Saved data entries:

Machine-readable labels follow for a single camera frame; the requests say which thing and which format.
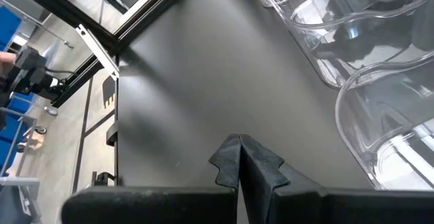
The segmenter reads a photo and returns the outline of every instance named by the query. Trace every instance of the metal bracket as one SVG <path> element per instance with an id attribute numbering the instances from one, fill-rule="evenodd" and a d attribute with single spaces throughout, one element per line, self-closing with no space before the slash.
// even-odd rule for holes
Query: metal bracket
<path id="1" fill-rule="evenodd" d="M 91 31 L 87 30 L 82 24 L 80 24 L 75 30 L 89 49 L 95 54 L 108 74 L 116 81 L 119 78 L 119 67 L 115 62 L 113 62 L 95 35 Z"/>
<path id="2" fill-rule="evenodd" d="M 103 172 L 96 176 L 96 172 L 92 173 L 92 186 L 108 186 L 109 185 L 109 179 L 115 180 L 115 176 L 108 172 Z"/>
<path id="3" fill-rule="evenodd" d="M 115 122 L 106 133 L 106 144 L 108 146 L 115 146 L 115 143 L 117 142 L 117 122 Z"/>

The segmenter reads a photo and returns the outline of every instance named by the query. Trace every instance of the gray table surface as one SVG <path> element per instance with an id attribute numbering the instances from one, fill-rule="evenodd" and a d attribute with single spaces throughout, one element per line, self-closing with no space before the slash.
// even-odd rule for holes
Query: gray table surface
<path id="1" fill-rule="evenodd" d="M 181 186 L 247 133 L 327 187 L 371 188 L 334 123 L 337 92 L 258 0 L 179 0 L 123 54 L 118 175 Z"/>

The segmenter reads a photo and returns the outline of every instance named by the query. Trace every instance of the person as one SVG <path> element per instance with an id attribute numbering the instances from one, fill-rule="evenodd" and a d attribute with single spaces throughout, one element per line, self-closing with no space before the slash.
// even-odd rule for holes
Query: person
<path id="1" fill-rule="evenodd" d="M 8 52 L 0 52 L 0 73 L 5 70 L 7 65 L 14 65 L 16 59 L 15 54 Z"/>
<path id="2" fill-rule="evenodd" d="M 0 62 L 1 63 L 10 63 L 13 64 L 15 62 L 16 55 L 8 52 L 0 52 Z"/>

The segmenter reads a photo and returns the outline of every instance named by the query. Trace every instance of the aluminum frame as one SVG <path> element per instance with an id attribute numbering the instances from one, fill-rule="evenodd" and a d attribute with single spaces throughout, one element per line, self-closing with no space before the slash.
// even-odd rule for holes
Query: aluminum frame
<path id="1" fill-rule="evenodd" d="M 95 54 L 102 66 L 107 70 L 108 74 L 116 81 L 119 78 L 119 67 L 115 62 L 113 62 L 95 35 L 91 31 L 87 30 L 82 24 L 80 24 L 75 30 L 90 50 Z"/>
<path id="2" fill-rule="evenodd" d="M 102 44 L 110 56 L 120 54 L 141 32 L 156 20 L 176 0 L 149 0 L 114 34 L 90 18 L 86 13 L 68 0 L 33 0 L 46 10 L 59 17 L 74 29 L 82 24 L 91 31 Z M 63 105 L 81 86 L 94 76 L 103 66 L 95 55 L 87 58 L 75 70 L 75 74 L 68 77 L 65 84 L 68 88 L 55 100 L 51 101 L 53 107 Z"/>

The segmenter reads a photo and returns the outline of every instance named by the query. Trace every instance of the black metal bar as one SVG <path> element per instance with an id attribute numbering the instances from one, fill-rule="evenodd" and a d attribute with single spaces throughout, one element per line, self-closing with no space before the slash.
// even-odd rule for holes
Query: black metal bar
<path id="1" fill-rule="evenodd" d="M 116 52 L 120 52 L 127 47 L 141 32 L 151 25 L 166 9 L 168 9 L 176 0 L 158 0 L 156 4 L 143 14 L 128 30 L 119 36 L 119 45 Z"/>
<path id="2" fill-rule="evenodd" d="M 114 116 L 115 110 L 110 111 L 108 114 L 106 114 L 102 119 L 100 119 L 99 122 L 96 122 L 89 130 L 87 130 L 84 133 L 84 137 L 89 136 L 91 133 L 93 133 L 96 129 L 98 129 L 104 122 L 106 122 L 108 119 L 110 119 L 112 116 Z"/>
<path id="3" fill-rule="evenodd" d="M 100 69 L 102 69 L 102 64 L 95 60 L 91 65 L 78 75 L 69 85 L 68 89 L 60 95 L 56 100 L 52 101 L 52 106 L 55 108 L 60 107 L 66 102 L 78 89 L 80 89 L 90 78 L 92 78 Z"/>
<path id="4" fill-rule="evenodd" d="M 140 19 L 140 17 L 142 17 L 150 8 L 152 8 L 159 0 L 148 0 L 148 2 L 146 4 L 144 4 L 142 7 L 140 7 L 138 9 L 138 11 L 131 16 L 131 18 L 124 23 L 121 27 L 119 27 L 117 29 L 117 31 L 115 32 L 115 37 L 120 37 L 122 36 L 126 31 L 128 31 L 128 29 L 131 27 L 131 25 L 133 25 L 134 23 L 137 22 L 138 19 Z"/>
<path id="5" fill-rule="evenodd" d="M 100 40 L 101 44 L 107 49 L 113 49 L 117 45 L 115 36 L 90 18 L 68 0 L 33 0 L 49 12 L 53 13 L 73 28 L 82 24 L 89 29 Z"/>
<path id="6" fill-rule="evenodd" d="M 119 62 L 120 62 L 120 58 L 121 57 L 119 57 L 119 55 L 116 55 L 116 64 L 117 64 L 117 66 L 119 66 Z M 118 112 L 118 110 L 117 110 L 117 105 L 118 105 L 118 101 L 119 101 L 119 79 L 116 81 L 116 87 L 115 87 L 115 123 L 117 123 L 117 112 Z M 117 177 L 118 176 L 118 172 L 119 172 L 119 166 L 118 166 L 118 158 L 117 158 L 117 156 L 119 155 L 118 154 L 118 148 L 117 148 L 117 141 L 115 142 L 115 145 L 113 145 L 114 147 L 115 147 L 115 155 L 114 155 L 114 157 L 115 157 L 115 176 L 116 176 L 116 179 L 115 179 L 115 186 L 120 186 L 120 184 L 121 184 L 121 180 L 119 180 L 119 177 Z"/>
<path id="7" fill-rule="evenodd" d="M 171 4 L 176 0 L 149 0 L 143 5 L 118 31 L 114 34 L 119 39 L 118 44 L 111 49 L 107 49 L 108 54 L 118 55 L 126 48 L 147 26 L 152 24 Z M 66 80 L 68 89 L 52 101 L 53 107 L 60 107 L 66 102 L 82 85 L 96 74 L 102 65 L 94 55 L 91 55 L 76 71 L 77 75 L 70 76 Z"/>

WHAT YOU SHOULD DO —
Your output must match the records word for word, apart from the images, which are left out.

SOLUTION TO THE EXERCISE —
Machine-readable labels follow for a single camera frame; the requests say which thing and which format.
The segmenter reads a photo and returns the outline of every instance named by the query. Trace every instance of the metal bracket as one SVG <path> element per instance with an id attribute numbering the instances from one, fill-rule="evenodd" and a d attribute with single spaces throughout, one element per line, self-closing with no space before the slash.
// even-odd rule for holes
Query: metal bracket
<path id="1" fill-rule="evenodd" d="M 91 31 L 87 30 L 82 24 L 80 24 L 75 30 L 89 49 L 95 54 L 108 74 L 116 81 L 119 78 L 119 67 L 115 62 L 113 62 L 95 35 Z"/>
<path id="2" fill-rule="evenodd" d="M 103 172 L 96 176 L 96 172 L 92 173 L 92 186 L 108 186 L 109 185 L 109 179 L 115 180 L 115 176 L 108 172 Z"/>
<path id="3" fill-rule="evenodd" d="M 115 122 L 106 133 L 106 144 L 108 146 L 115 146 L 115 143 L 117 142 L 117 122 Z"/>

The segmenter reads a photo and returns the outline of every instance named by the query. Trace every instance of the gray table surface as one SVG <path> element per instance with an id attribute numbering the instances from one, fill-rule="evenodd" and a d attribute with single spaces throughout, one element per line, self-closing with no space before the slash.
// even-odd rule for holes
Query: gray table surface
<path id="1" fill-rule="evenodd" d="M 181 186 L 247 133 L 327 187 L 371 188 L 334 123 L 337 92 L 258 0 L 179 0 L 123 54 L 118 175 Z"/>

The segmenter reads a photo and returns the outline of every instance named by the query. Trace every instance of the person as one SVG <path> element per instance with an id attribute numbering the instances from one, fill-rule="evenodd" and a d attribute with single spaces throughout, one element per line, self-closing with no space before the slash.
// even-odd rule for holes
Query: person
<path id="1" fill-rule="evenodd" d="M 8 52 L 0 52 L 0 73 L 5 70 L 7 65 L 14 65 L 16 59 L 15 54 Z"/>
<path id="2" fill-rule="evenodd" d="M 0 62 L 1 63 L 10 63 L 13 64 L 15 62 L 16 55 L 8 52 L 0 52 Z"/>

The segmenter reads a photo and returns the outline of every instance named by the query. Trace every instance of the aluminum frame as one SVG <path> element per instance with an id attribute numbering the instances from one, fill-rule="evenodd" and a d attribute with single spaces throughout, one element per line, self-closing with no space before the slash.
// even-odd rule for holes
Query: aluminum frame
<path id="1" fill-rule="evenodd" d="M 95 54 L 102 66 L 107 70 L 108 74 L 116 81 L 119 78 L 119 67 L 115 62 L 113 62 L 95 35 L 91 31 L 87 30 L 82 24 L 80 24 L 75 30 L 90 50 Z"/>
<path id="2" fill-rule="evenodd" d="M 102 44 L 110 56 L 120 54 L 141 32 L 156 20 L 176 0 L 149 0 L 114 34 L 90 18 L 86 13 L 68 0 L 33 0 L 46 10 L 59 17 L 74 29 L 82 24 L 91 31 Z M 63 105 L 81 86 L 94 76 L 103 66 L 95 55 L 87 58 L 75 70 L 75 74 L 68 77 L 65 84 L 68 88 L 55 100 L 51 101 L 53 107 Z"/>

The segmenter reads a photo and returns the outline of every instance named by the query. Trace every instance of the black metal bar as one SVG <path> element per instance with an id attribute numbering the instances from one, fill-rule="evenodd" and a d attribute with single spaces throughout, one element per line, self-closing with no space before the slash.
// even-odd rule for holes
Query: black metal bar
<path id="1" fill-rule="evenodd" d="M 116 52 L 120 52 L 127 47 L 141 32 L 151 25 L 166 9 L 168 9 L 176 0 L 158 0 L 156 4 L 143 14 L 128 30 L 119 36 L 119 45 Z"/>
<path id="2" fill-rule="evenodd" d="M 114 116 L 115 110 L 110 111 L 108 114 L 106 114 L 102 119 L 100 119 L 99 122 L 96 122 L 89 130 L 87 130 L 84 133 L 84 137 L 89 136 L 91 133 L 93 133 L 96 129 L 98 129 L 104 122 L 106 122 L 108 119 L 110 119 L 112 116 Z"/>
<path id="3" fill-rule="evenodd" d="M 100 69 L 102 69 L 102 64 L 95 60 L 91 65 L 78 75 L 69 85 L 68 89 L 60 95 L 56 100 L 52 101 L 52 106 L 55 108 L 60 107 L 66 102 L 78 89 L 80 89 L 90 78 L 92 78 Z"/>
<path id="4" fill-rule="evenodd" d="M 140 19 L 140 17 L 142 17 L 150 8 L 152 8 L 159 0 L 148 0 L 148 2 L 146 4 L 144 4 L 142 7 L 140 7 L 138 9 L 138 11 L 131 16 L 131 18 L 124 23 L 121 27 L 119 27 L 117 29 L 117 31 L 115 32 L 115 37 L 120 37 L 122 36 L 126 31 L 128 31 L 128 29 L 131 27 L 131 25 L 133 25 L 134 23 L 137 22 L 138 19 Z"/>
<path id="5" fill-rule="evenodd" d="M 100 40 L 101 44 L 107 49 L 113 49 L 117 45 L 115 36 L 90 18 L 68 0 L 33 0 L 49 12 L 53 13 L 73 28 L 82 24 L 89 29 Z"/>
<path id="6" fill-rule="evenodd" d="M 119 62 L 120 62 L 120 58 L 121 57 L 119 57 L 119 55 L 116 55 L 116 64 L 117 64 L 117 66 L 119 66 Z M 118 112 L 118 110 L 117 110 L 117 105 L 118 105 L 118 101 L 119 101 L 119 79 L 116 81 L 116 87 L 115 87 L 115 123 L 117 123 L 117 112 Z M 117 177 L 118 176 L 118 172 L 119 172 L 119 166 L 118 166 L 118 158 L 117 158 L 117 156 L 119 155 L 118 154 L 118 148 L 117 148 L 117 141 L 115 142 L 115 145 L 113 145 L 114 147 L 115 147 L 115 155 L 114 155 L 114 157 L 115 157 L 115 176 L 116 176 L 116 179 L 115 179 L 115 186 L 120 186 L 120 184 L 121 184 L 121 180 L 119 180 L 119 177 Z"/>
<path id="7" fill-rule="evenodd" d="M 171 4 L 176 0 L 149 0 L 143 5 L 118 31 L 114 34 L 119 39 L 118 44 L 111 49 L 107 49 L 108 54 L 118 55 L 126 48 L 147 26 L 152 24 Z M 66 80 L 68 89 L 52 101 L 53 107 L 60 107 L 66 102 L 82 85 L 96 74 L 102 65 L 94 55 L 91 55 L 76 71 L 77 75 L 70 76 Z"/>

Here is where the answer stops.